At Boscotrecase
Entering the little town one receives the impression that nothing abnormal has happened there.
Truly few people are circulating in the streets, the shops are open, women are standing at the doors of their houses, sewing, chattering, while streams of children play in the sun. We go about the street which bears the name of Cardinal Prisco. It is extremely quiet, almost asleep in the meridian hours and we get to the Oratorio.
At the end of the road, between two houses we are surprised to see a kind of fence made of wood and beams, in the shape of a cross. Is it a barricade? No it is the barrier! On the other side there is lava.
There it is, in fact, the black enemy, there in the village, running between two wings of houses, sneaking in a little lane, there it lies dead without the strength to go any farther.
And this is only a little stream, but at a short distance, what vast and imposing river.
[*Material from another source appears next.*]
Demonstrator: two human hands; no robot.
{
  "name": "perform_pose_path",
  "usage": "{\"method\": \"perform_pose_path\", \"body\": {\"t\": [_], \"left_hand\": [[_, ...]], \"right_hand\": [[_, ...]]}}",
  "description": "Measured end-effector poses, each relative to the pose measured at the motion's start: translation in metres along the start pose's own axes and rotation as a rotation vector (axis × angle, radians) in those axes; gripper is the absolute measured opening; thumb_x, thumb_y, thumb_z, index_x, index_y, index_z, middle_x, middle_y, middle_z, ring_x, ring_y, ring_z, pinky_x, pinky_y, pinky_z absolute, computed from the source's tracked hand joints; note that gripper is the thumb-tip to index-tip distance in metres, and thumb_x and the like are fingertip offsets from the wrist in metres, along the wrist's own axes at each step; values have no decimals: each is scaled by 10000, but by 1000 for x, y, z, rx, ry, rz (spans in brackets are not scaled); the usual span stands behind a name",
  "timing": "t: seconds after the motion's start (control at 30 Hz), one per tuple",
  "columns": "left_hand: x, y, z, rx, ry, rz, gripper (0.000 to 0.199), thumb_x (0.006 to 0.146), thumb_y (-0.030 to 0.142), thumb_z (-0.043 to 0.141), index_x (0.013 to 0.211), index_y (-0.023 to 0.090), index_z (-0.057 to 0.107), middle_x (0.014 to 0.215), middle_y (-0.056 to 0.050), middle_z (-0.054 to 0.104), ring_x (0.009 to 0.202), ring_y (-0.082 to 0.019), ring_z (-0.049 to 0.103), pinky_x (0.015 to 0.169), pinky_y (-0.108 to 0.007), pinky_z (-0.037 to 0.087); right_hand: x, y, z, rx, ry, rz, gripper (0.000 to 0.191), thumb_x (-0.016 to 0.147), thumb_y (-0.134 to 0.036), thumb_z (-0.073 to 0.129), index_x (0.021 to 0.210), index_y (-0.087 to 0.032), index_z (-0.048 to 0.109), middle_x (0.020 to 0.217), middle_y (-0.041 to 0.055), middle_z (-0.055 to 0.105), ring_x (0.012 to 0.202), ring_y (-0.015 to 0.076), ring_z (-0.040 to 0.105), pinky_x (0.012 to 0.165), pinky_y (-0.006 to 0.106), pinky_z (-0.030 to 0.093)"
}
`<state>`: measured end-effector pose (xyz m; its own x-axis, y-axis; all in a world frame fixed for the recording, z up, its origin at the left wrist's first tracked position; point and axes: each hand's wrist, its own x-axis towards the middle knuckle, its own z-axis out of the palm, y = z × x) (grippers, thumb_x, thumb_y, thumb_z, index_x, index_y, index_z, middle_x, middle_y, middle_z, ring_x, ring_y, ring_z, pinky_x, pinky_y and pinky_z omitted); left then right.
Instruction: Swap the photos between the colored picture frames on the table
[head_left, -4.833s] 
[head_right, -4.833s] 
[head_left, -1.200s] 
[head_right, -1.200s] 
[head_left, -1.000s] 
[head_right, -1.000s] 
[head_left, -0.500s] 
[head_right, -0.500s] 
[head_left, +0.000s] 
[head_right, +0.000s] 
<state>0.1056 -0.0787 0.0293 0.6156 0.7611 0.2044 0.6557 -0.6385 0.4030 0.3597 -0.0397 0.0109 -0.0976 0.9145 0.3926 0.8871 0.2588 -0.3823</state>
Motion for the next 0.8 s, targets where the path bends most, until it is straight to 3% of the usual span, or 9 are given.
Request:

All the Oratorio square is invaded and submerged. It is like a row of stormy waves, petrified as by a strange prodigy, standing erect among the edifices. Here, and there on the crest, a soldier, a sentinel appears. The image of S. Anna, the patron of the place has been taken elsewhere to a house on the ground floor, in Oratorio street, and the opened windows look like empty, while the bells hang in a silence which will have no end. I turn to another side, through a path the soldiers are opening. I pass between two lines of infantry diggers, small creatures curved on the stones, in an audacious and patient work.
They look and smile under the shade of their straw hats, and start again to work.
How many days have they been there?
How long will they still remain? Who knows? They themselves don't know it. And they bend on the fatiguing and tenacious work like brave boys asking nothing for themselves, and they give all their fatigue, strength, youth, happy in the hard striking of their picks, in the hard digging of their hoe, singing softly the ritornelli, of their native songs as if they were in their native villages beyond the mountains working in the corn fields or among the vines.